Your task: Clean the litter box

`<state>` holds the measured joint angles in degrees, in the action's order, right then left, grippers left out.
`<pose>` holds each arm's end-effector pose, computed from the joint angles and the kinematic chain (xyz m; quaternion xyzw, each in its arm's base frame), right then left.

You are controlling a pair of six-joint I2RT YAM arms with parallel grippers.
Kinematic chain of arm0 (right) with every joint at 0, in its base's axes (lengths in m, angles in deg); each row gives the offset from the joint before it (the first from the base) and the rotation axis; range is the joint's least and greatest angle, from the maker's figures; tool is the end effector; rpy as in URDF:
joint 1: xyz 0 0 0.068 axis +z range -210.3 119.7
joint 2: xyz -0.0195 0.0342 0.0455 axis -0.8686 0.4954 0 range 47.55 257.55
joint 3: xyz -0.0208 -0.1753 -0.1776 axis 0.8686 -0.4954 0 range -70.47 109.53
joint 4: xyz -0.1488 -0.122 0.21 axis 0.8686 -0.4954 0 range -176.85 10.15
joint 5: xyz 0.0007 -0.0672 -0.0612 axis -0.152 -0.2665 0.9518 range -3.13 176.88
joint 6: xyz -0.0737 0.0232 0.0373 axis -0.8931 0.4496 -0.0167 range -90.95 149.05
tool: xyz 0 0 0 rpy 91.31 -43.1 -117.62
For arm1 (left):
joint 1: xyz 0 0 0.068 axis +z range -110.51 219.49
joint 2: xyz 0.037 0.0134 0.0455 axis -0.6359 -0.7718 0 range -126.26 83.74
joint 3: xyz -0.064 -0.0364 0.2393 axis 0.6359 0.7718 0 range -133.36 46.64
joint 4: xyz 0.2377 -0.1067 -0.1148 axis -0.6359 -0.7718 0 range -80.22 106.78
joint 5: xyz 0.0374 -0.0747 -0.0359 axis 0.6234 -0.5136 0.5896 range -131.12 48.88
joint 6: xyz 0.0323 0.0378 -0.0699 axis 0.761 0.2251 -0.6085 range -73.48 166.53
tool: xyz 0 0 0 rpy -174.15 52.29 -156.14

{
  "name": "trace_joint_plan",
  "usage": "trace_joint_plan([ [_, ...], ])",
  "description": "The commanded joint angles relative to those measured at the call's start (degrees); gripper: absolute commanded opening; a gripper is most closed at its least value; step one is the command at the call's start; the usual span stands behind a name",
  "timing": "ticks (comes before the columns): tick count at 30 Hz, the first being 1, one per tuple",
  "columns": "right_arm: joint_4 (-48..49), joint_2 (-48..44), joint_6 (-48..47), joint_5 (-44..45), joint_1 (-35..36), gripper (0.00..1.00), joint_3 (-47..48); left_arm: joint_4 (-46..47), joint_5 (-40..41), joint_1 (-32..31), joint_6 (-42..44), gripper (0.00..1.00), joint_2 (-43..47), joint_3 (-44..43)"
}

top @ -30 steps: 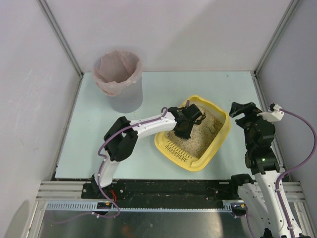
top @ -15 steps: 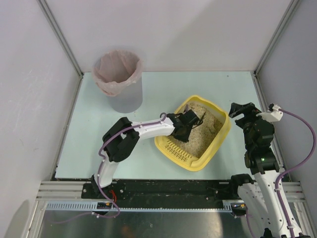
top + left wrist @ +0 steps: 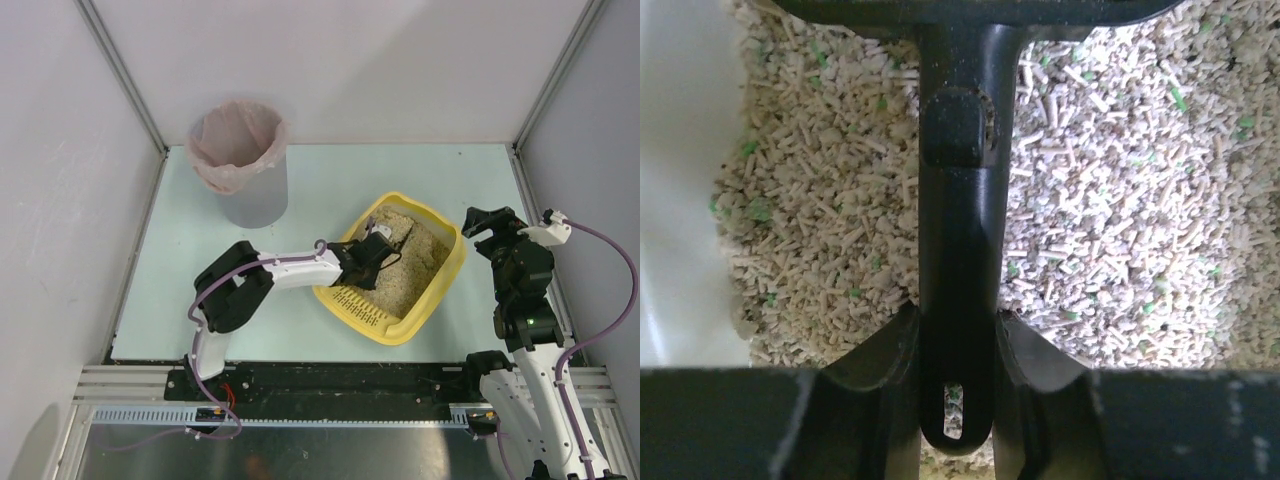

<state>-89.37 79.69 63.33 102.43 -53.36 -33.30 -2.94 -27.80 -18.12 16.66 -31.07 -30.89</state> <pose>0.2269 0.0072 0.3135 0.2612 0.6852 0.1438 0.6645 0.2571 -0.3727 0.0927 0.1963 0.9325 -0.1147 0.2808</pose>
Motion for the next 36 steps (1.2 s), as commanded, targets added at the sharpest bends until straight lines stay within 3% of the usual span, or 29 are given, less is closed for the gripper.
trace_joint_plan([
  [1,2.05,0.03,-0.62,-0.17,-0.17,0.84,-0.08,5.13,9.79,1.18,0.86,0.00,4.23,1.95],
  [22,2.05,-0.59,-0.44,-0.61,-0.17,0.84,-0.08,8.39,10.85,-0.40,3.06,0.00,10.12,6.96],
  [36,1.87,-1.11,-0.18,-0.87,-0.17,0.84,0.01,8.30,6.10,-2.25,7.01,0.00,14.52,9.51],
])
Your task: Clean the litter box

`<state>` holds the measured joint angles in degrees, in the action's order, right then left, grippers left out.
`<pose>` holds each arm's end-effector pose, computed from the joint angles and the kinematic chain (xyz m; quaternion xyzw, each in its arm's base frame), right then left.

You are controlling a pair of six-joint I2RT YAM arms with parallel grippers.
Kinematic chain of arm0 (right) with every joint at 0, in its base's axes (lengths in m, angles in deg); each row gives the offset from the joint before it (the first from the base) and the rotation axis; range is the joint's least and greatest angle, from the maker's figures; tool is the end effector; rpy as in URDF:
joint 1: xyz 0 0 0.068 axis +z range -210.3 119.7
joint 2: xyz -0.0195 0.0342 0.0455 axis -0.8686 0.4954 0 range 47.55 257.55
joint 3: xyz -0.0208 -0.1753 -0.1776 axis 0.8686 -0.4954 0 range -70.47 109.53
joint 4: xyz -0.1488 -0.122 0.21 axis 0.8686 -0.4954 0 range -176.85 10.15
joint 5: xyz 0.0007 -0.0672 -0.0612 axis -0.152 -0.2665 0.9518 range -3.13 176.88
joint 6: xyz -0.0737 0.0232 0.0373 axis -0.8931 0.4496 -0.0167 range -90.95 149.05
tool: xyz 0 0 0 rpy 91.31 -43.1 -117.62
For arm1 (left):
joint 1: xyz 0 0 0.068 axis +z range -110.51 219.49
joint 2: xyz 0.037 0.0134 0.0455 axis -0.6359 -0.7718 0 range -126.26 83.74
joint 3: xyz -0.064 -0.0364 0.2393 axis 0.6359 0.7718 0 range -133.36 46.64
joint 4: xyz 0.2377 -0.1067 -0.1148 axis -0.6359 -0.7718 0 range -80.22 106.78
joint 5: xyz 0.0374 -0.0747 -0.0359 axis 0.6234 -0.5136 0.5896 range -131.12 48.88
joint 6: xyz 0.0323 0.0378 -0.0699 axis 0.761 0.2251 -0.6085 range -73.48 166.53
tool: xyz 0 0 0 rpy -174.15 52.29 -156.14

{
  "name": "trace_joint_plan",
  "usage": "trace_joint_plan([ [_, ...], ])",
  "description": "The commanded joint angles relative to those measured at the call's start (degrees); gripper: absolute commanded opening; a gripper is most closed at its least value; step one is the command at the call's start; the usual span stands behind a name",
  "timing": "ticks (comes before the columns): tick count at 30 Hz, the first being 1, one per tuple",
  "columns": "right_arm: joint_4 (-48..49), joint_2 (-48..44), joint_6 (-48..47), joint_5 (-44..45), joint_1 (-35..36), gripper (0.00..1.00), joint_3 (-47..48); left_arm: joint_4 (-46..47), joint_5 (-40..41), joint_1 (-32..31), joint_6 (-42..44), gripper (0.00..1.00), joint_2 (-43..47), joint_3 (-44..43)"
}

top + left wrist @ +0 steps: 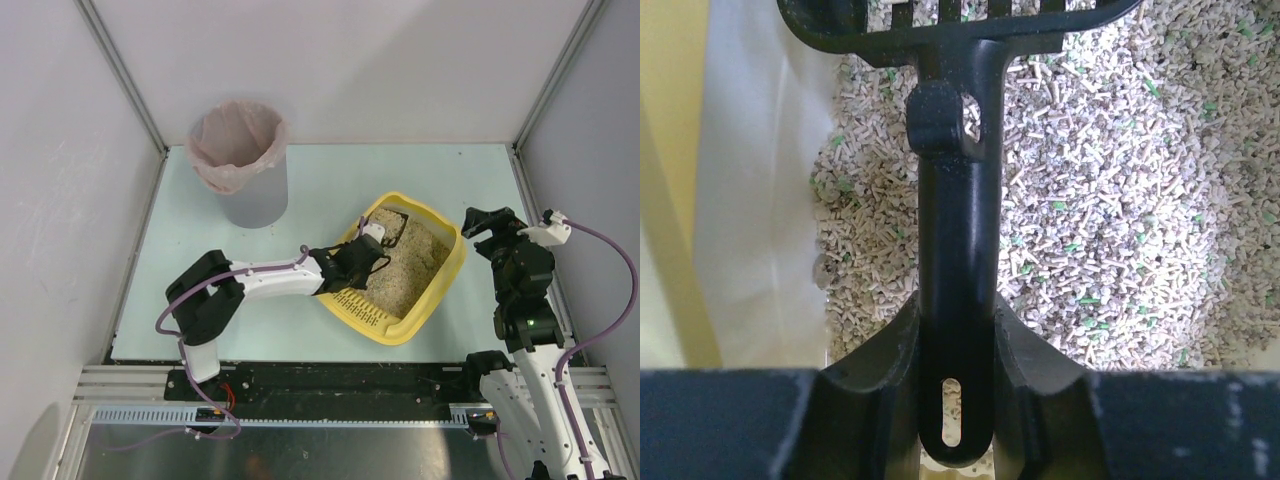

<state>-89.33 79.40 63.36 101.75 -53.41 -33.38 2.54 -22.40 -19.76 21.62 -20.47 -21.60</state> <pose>0.2262 0.0078 0.3140 0.2578 0.6851 0.1486 0.6650 0.2386 -0.3536 0.1252 0.2210 0.9028 -0.1115 0.3518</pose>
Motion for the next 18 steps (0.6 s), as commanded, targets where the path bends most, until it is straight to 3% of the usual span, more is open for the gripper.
trace_joint_plan([
  [1,1.83,-0.92,-0.20,-0.11,-0.04,0.84,0.01,2.81,0.62,-0.70,2.32,0.00,4.09,0.31],
  [18,1.65,-1.18,-0.20,-0.20,-0.13,0.83,0.01,0.18,-0.08,-3.33,10.05,0.00,5.15,-0.65],
])
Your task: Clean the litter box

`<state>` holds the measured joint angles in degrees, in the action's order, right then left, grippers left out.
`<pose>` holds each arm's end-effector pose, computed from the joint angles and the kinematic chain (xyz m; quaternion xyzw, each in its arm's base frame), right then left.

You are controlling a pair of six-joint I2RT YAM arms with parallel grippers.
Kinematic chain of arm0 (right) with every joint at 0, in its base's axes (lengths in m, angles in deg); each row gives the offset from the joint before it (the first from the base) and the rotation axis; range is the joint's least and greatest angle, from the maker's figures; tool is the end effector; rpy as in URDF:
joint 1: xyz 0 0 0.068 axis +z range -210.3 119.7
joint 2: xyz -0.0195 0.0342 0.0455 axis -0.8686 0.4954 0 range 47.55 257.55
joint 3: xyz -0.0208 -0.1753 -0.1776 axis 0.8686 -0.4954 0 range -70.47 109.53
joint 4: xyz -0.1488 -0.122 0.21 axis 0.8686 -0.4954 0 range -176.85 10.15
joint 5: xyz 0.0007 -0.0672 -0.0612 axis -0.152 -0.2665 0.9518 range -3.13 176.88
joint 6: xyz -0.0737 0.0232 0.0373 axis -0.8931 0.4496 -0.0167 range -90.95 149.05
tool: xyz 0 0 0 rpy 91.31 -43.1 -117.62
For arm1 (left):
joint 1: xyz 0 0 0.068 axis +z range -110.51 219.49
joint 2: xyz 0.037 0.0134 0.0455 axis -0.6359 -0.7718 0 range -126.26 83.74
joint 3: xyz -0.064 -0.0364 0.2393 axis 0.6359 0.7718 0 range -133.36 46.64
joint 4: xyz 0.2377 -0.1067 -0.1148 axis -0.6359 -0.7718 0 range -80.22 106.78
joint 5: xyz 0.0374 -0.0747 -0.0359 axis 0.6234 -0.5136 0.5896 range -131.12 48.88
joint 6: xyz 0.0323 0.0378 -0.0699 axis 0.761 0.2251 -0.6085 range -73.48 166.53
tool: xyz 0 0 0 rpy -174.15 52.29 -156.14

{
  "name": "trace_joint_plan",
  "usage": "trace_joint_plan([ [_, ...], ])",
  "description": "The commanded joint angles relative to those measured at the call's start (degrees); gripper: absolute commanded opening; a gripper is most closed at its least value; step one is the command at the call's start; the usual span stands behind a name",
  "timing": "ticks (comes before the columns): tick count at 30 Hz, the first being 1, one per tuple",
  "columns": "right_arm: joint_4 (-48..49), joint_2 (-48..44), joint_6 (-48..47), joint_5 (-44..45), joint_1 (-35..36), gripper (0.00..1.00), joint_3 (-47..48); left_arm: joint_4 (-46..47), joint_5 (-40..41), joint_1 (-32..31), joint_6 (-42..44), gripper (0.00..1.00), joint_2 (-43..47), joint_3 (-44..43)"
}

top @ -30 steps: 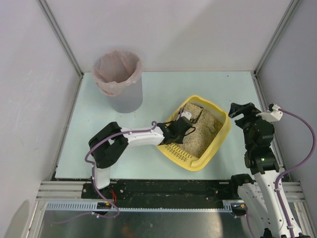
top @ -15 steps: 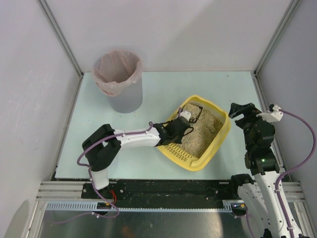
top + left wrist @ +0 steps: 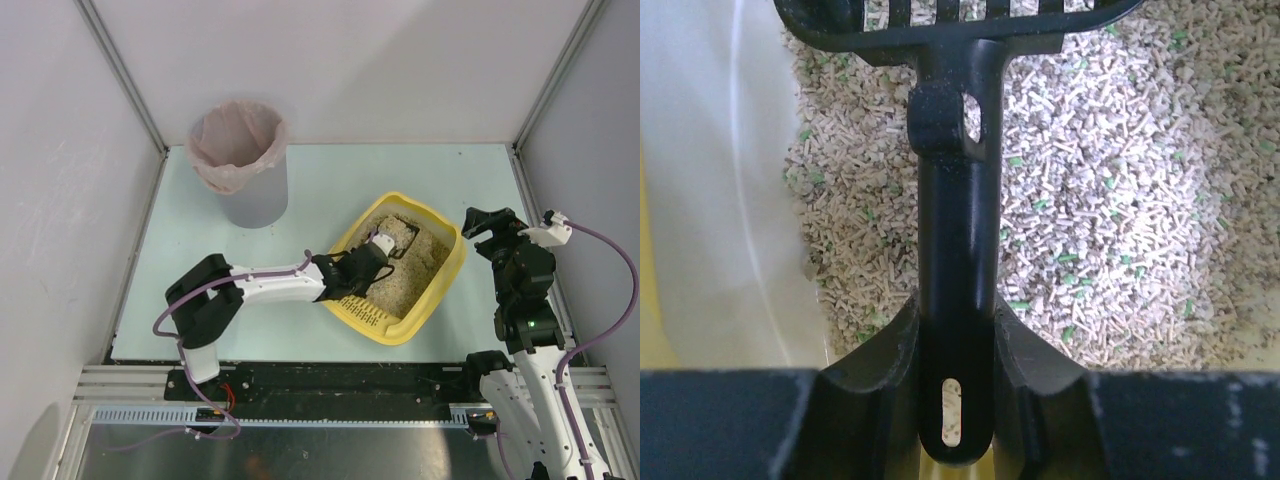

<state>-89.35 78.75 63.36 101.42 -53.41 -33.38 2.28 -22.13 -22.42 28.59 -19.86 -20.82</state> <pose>0.2239 0.0079 0.3163 0.2556 0.6820 0.1525 0.6680 0.2205 -0.3608 0.1244 0.2962 0.8819 -0.0941 0.3545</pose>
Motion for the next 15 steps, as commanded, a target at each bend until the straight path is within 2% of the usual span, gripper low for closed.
trace_joint_plan([
  [1,1.67,-0.70,-0.20,0.13,-0.13,0.84,0.01,0.09,-0.70,-0.76,3.25,0.00,4.89,-1.44],
  [6,1.67,-0.35,-0.03,0.22,-0.13,0.84,0.10,-3.16,-3.95,-1.02,5.36,0.00,6.56,-1.97],
  [15,1.50,-0.53,0.06,0.22,-0.13,0.84,0.01,-8.52,-3.42,-2.51,5.89,0.00,9.71,-1.80],
])
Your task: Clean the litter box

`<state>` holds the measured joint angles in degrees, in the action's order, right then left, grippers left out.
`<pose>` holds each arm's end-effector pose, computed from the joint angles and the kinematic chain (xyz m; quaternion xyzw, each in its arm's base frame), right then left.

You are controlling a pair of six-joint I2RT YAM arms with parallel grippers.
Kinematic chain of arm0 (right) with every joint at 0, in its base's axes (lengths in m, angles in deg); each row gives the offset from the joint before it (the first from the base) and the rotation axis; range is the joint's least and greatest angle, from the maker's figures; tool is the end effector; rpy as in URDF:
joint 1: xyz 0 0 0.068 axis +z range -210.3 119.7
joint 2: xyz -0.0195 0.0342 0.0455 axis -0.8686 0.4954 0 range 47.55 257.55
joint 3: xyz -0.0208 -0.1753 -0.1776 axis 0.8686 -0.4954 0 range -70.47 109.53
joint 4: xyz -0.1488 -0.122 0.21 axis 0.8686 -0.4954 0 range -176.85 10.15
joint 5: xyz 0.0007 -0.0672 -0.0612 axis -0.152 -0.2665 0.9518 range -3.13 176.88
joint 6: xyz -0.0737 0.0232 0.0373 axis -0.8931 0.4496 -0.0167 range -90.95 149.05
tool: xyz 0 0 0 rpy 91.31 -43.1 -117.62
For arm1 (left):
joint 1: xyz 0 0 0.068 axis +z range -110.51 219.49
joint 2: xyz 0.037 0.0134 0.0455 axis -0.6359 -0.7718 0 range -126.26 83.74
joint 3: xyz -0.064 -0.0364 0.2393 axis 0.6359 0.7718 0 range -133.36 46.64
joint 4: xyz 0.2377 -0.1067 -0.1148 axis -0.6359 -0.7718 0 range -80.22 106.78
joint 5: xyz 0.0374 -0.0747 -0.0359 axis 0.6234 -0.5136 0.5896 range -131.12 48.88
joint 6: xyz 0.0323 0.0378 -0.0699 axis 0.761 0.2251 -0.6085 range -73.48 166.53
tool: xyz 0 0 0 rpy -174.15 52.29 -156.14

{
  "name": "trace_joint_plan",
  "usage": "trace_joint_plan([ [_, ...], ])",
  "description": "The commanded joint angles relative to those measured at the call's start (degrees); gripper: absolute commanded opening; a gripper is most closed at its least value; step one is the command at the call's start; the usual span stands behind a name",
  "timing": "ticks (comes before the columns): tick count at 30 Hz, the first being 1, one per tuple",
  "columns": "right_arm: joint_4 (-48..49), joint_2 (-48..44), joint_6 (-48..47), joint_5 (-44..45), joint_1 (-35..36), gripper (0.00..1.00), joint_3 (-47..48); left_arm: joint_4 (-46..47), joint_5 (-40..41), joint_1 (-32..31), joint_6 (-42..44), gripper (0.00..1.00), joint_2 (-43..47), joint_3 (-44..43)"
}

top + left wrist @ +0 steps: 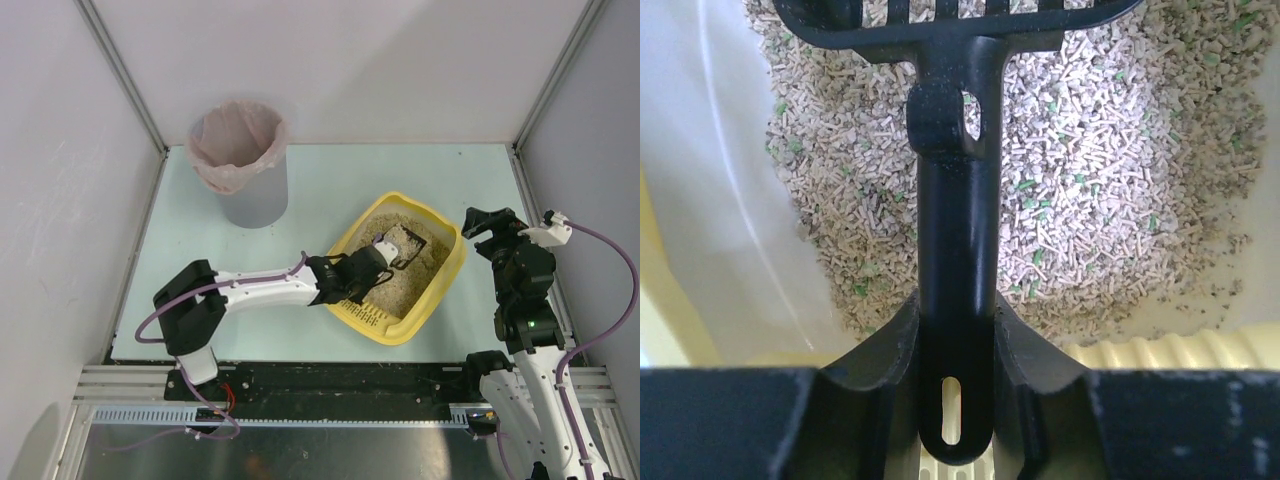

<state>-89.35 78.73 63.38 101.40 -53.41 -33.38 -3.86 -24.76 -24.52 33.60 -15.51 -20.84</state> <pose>0.2239 0.0080 0.3164 0.2556 0.6819 0.1528 0.6681 0.1984 -0.3584 0.1440 0.3626 0.8652 -0.0929 0.3335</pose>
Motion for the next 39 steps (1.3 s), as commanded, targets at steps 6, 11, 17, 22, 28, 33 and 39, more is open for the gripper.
trace_joint_plan([
  [6,1.50,-0.15,0.04,0.15,-0.13,0.84,0.10,-8.00,-2.30,-1.21,3.17,0.00,7.83,-2.22],
  [11,1.94,0.46,0.39,-0.28,-0.13,0.84,0.10,-8.71,-1.95,-1.29,5.02,0.00,9.59,-1.60],
  [17,2.03,0.38,0.39,-0.55,-0.22,0.84,0.10,-8.45,1.57,-1.56,6.95,0.00,10.64,-1.25],
  [22,1.76,-0.42,0.65,-0.20,-0.13,0.84,0.10,-8.19,1.82,-2.61,8.27,0.00,12.49,0.16],
  [28,1.85,-0.59,1.09,-0.46,-0.13,0.84,0.10,-7.74,-1.26,-3.05,8.89,0.00,13.90,0.60],
  [33,1.67,-0.59,0.57,-0.29,-0.13,0.83,0.10,-7.74,-0.44,-2.35,8.71,0.00,15.57,1.92],
  [39,0.88,-1.56,-0.58,1.03,-0.13,0.83,0.01,-7.66,-3.78,-2.70,9.58,0.00,14.43,2.09],
])
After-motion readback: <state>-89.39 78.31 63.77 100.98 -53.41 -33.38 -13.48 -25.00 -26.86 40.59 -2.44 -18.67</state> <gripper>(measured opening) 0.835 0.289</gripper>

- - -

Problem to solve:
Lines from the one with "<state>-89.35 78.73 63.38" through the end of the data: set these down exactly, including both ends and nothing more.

Task response:
<state>-89.35 78.73 63.38 101.40 -53.41 -33.38 -3.86 -24.76 -24.52 33.60 -15.51 -20.84</state> <pose>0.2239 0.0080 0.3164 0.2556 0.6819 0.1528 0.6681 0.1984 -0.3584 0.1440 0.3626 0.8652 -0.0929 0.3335</pose>
Motion for the next 39 steps (1.3 s), as commanded, targets at steps 6, 11, 17, 22, 28, 33 and 39, more is open for the gripper.
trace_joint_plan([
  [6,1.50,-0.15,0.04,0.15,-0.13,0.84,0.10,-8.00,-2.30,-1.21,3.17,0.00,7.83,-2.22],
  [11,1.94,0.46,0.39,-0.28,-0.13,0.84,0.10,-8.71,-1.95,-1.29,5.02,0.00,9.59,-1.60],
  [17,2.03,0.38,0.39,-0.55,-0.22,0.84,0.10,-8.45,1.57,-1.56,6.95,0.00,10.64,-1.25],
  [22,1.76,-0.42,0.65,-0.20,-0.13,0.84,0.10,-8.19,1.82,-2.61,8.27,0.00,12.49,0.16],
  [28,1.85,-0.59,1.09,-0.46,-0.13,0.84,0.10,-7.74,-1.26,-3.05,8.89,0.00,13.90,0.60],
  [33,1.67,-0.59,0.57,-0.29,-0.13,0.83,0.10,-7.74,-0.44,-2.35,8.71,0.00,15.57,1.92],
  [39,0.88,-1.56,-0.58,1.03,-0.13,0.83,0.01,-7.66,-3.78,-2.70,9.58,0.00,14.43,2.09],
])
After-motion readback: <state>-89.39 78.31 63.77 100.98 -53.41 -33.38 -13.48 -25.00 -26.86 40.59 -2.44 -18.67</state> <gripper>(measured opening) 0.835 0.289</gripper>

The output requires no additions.